> **What is expected**
Output exactly the lines from the one with "Target: white bracket" through the last line of the data below, both included, and nothing more.

>>

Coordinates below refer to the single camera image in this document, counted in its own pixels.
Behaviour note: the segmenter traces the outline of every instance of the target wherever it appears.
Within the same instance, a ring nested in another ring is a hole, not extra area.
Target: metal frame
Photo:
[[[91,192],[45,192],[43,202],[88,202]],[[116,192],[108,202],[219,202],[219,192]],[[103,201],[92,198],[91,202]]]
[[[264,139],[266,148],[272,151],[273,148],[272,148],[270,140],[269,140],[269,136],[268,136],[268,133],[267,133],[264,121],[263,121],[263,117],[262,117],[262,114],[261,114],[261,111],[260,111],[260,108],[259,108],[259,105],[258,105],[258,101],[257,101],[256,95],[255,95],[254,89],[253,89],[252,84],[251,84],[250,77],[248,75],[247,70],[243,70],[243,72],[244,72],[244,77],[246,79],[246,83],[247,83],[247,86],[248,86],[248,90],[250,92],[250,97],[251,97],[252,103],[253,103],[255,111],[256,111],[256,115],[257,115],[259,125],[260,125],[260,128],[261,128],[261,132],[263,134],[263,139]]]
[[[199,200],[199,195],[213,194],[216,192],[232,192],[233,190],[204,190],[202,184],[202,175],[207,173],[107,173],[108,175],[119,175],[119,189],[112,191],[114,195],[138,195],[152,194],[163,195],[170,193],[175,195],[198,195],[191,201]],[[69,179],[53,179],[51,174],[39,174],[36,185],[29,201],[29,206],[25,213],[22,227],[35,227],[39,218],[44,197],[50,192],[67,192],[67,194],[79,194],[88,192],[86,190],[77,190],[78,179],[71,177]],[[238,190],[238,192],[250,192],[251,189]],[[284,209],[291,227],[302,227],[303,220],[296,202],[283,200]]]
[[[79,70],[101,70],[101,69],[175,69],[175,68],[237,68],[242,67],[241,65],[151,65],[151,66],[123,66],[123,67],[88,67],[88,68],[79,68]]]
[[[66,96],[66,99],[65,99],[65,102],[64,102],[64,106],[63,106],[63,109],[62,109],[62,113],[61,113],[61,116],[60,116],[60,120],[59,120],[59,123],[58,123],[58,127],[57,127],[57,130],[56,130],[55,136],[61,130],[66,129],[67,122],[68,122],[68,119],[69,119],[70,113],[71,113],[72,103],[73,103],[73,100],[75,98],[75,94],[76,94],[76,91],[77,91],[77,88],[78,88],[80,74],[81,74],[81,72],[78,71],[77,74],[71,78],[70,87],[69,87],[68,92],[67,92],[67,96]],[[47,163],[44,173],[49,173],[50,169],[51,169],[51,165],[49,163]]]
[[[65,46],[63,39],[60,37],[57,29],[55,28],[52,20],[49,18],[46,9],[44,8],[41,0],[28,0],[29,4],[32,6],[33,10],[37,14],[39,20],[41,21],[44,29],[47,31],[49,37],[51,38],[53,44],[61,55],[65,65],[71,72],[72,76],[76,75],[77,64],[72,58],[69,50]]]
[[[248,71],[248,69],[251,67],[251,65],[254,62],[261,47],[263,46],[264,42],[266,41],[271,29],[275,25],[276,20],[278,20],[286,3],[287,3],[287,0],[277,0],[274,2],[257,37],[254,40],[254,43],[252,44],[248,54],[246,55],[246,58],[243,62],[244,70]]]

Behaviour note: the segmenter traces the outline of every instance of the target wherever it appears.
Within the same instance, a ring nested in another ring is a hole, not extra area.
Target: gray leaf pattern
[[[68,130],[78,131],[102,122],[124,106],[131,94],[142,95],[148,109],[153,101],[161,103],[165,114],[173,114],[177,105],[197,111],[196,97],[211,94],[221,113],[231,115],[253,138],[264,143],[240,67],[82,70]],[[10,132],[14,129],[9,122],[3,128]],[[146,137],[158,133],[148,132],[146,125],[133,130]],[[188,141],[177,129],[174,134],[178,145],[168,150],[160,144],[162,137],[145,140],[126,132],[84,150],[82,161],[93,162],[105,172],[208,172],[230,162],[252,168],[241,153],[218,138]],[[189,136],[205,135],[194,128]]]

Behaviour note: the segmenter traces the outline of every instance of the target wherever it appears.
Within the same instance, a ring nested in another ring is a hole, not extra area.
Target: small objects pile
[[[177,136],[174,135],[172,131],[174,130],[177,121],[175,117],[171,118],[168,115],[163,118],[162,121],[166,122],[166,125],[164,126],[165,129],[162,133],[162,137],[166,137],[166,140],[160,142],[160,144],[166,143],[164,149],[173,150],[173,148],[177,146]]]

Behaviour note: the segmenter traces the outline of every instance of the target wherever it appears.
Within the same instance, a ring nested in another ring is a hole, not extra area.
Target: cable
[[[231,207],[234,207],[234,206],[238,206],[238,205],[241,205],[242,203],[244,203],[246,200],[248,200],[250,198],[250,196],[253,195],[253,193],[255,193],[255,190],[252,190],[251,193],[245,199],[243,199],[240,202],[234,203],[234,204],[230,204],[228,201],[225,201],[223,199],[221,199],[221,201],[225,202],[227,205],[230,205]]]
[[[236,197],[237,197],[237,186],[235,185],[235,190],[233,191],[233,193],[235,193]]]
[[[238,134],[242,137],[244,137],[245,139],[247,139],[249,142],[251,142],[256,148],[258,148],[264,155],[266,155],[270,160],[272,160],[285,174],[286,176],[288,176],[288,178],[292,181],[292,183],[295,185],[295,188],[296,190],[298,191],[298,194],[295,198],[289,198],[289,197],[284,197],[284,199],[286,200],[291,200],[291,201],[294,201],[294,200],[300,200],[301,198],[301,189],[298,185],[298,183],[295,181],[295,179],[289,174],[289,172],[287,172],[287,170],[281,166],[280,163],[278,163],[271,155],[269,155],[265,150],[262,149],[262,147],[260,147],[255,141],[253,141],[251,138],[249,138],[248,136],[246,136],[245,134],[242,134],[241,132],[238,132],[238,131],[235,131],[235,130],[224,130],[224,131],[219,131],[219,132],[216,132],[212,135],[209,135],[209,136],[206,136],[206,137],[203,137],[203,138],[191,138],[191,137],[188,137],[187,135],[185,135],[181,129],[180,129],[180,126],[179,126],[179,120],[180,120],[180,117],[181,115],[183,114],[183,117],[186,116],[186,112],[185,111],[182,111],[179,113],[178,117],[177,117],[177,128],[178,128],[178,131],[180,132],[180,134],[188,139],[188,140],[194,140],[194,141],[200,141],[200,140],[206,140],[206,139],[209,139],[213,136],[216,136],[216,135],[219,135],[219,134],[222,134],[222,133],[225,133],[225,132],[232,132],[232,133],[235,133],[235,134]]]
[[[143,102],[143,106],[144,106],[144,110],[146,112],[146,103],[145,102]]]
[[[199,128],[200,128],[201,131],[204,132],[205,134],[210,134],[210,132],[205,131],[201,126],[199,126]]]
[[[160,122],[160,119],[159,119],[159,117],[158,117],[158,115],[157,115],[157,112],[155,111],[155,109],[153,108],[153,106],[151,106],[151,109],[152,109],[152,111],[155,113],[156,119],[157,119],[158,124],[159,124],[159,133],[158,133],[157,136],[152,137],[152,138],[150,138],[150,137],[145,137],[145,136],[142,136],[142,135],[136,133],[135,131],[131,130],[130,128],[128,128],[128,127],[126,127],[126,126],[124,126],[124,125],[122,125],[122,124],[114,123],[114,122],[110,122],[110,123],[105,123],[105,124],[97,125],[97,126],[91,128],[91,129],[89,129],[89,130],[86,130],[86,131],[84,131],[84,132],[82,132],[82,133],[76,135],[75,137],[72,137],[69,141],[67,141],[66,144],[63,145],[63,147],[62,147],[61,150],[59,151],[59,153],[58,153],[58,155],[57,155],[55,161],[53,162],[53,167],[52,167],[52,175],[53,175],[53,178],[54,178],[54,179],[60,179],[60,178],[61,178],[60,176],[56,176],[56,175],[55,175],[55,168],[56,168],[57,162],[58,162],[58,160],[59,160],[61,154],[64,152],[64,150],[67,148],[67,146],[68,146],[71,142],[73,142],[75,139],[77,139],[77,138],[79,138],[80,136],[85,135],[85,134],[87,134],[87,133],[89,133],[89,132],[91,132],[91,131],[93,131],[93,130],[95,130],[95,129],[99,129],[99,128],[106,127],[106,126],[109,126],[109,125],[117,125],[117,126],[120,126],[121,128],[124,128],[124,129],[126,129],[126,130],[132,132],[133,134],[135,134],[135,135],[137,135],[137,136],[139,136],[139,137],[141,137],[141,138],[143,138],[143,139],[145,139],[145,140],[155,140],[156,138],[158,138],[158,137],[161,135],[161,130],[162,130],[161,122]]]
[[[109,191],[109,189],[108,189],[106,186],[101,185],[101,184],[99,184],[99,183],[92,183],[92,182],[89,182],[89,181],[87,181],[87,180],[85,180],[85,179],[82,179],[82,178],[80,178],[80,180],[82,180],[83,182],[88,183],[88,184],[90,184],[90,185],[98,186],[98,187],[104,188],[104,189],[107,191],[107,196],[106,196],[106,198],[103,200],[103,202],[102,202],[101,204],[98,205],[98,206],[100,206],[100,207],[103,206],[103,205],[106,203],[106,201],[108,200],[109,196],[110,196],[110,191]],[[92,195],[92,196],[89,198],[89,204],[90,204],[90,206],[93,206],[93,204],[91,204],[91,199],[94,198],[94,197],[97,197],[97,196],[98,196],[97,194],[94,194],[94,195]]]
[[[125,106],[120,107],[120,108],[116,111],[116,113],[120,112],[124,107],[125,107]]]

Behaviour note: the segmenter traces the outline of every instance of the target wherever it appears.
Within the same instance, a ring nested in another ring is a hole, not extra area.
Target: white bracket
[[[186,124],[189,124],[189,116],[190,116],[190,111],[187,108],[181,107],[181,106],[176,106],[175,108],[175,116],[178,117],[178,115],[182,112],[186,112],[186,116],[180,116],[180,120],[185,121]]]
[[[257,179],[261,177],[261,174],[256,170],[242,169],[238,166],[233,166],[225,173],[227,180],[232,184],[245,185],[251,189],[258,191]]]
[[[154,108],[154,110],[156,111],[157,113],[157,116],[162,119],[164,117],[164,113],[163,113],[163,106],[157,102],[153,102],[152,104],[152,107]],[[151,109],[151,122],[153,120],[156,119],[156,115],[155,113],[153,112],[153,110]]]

<<

> **Worked solution**
Target: white bracket
[[[186,124],[189,124],[189,116],[190,116],[190,111],[187,108],[181,107],[181,106],[176,106],[175,108],[175,116],[178,117],[178,115],[182,112],[186,112],[186,116],[180,116],[180,120],[185,121]]]
[[[257,179],[261,177],[261,174],[256,170],[242,169],[238,166],[233,166],[225,173],[227,180],[232,184],[245,185],[251,189],[258,191]]]
[[[154,108],[154,110],[156,111],[157,113],[157,116],[162,119],[164,117],[164,113],[163,113],[163,106],[157,102],[153,102],[152,104],[152,107]],[[151,109],[151,122],[153,120],[156,119],[156,115],[155,113],[153,112],[153,110]]]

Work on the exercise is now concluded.